Easter eggs for Christmas … only in India
The exquisite pieces are stirring both nostalgia and emotion in the subcontinent.
“As a child, I used to study magazines and in I saw photographs of the Easter eggs. As I was passing by, I recalled those moments and so I came in here with my family,” said one of the visitors Sharat Chandra Tyagi.
A total of 50 eggs were made for Russia’s Imperial family, of which eight are missing. Each one has a history attached to it, such as the coronation egg crafted in 1897 and given by the last Tsar, Nicholas II, as an Easter gift to his wife, Empress Alexandra.
Today, as the financial crisis bites, the Faberge exhibition of rare and priceless jewellery seems to be in stark contrast to everyday realities.

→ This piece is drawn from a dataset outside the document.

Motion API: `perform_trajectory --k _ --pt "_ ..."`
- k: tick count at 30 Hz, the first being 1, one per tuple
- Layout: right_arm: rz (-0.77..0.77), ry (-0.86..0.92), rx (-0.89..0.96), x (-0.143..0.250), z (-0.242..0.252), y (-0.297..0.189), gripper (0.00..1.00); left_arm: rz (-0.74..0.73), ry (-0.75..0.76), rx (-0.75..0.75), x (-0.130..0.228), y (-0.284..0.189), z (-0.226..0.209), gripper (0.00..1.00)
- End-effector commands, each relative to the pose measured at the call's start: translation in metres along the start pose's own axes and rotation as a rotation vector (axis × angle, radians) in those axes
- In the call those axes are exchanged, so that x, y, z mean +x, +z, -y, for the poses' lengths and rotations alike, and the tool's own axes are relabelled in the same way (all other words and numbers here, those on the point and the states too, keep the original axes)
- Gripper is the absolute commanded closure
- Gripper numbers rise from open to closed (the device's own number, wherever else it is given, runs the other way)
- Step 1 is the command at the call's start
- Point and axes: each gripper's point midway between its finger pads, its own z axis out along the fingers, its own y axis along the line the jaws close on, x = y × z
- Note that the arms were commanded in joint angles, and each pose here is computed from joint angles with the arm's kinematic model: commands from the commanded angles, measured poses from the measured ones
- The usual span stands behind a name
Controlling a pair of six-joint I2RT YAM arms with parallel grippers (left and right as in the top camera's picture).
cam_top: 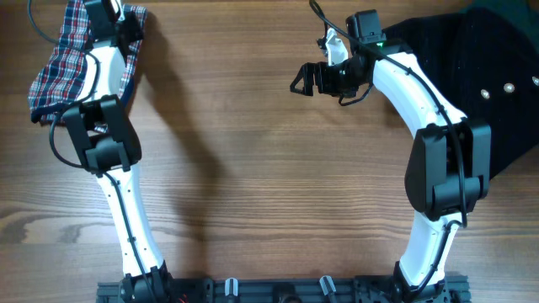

But still, people are lining up to get in.
Exhibition visitor Alok Srivatava asked: “Why should everything halt or stop because there is an economic slowdown?”
He said the exhibition gave people an opportunity to “get out of that atmosphere and get into something that is available to us to see and enjoy.”
The display offers an escape from the mundane for some and a chance to dream of the impossible for others.
The timeless beauty of the artefacts left a more philosophical impression on others.
“Beautiful things are never dated, they will always have a place in the world and they will always continue to be appreciated by everyone,” Pratabjit Singh said.
Indians are in for a rare Christmas treat with some of the best Easter eggs in the world on display through the festive period. The exhibition runs until the 18th of January.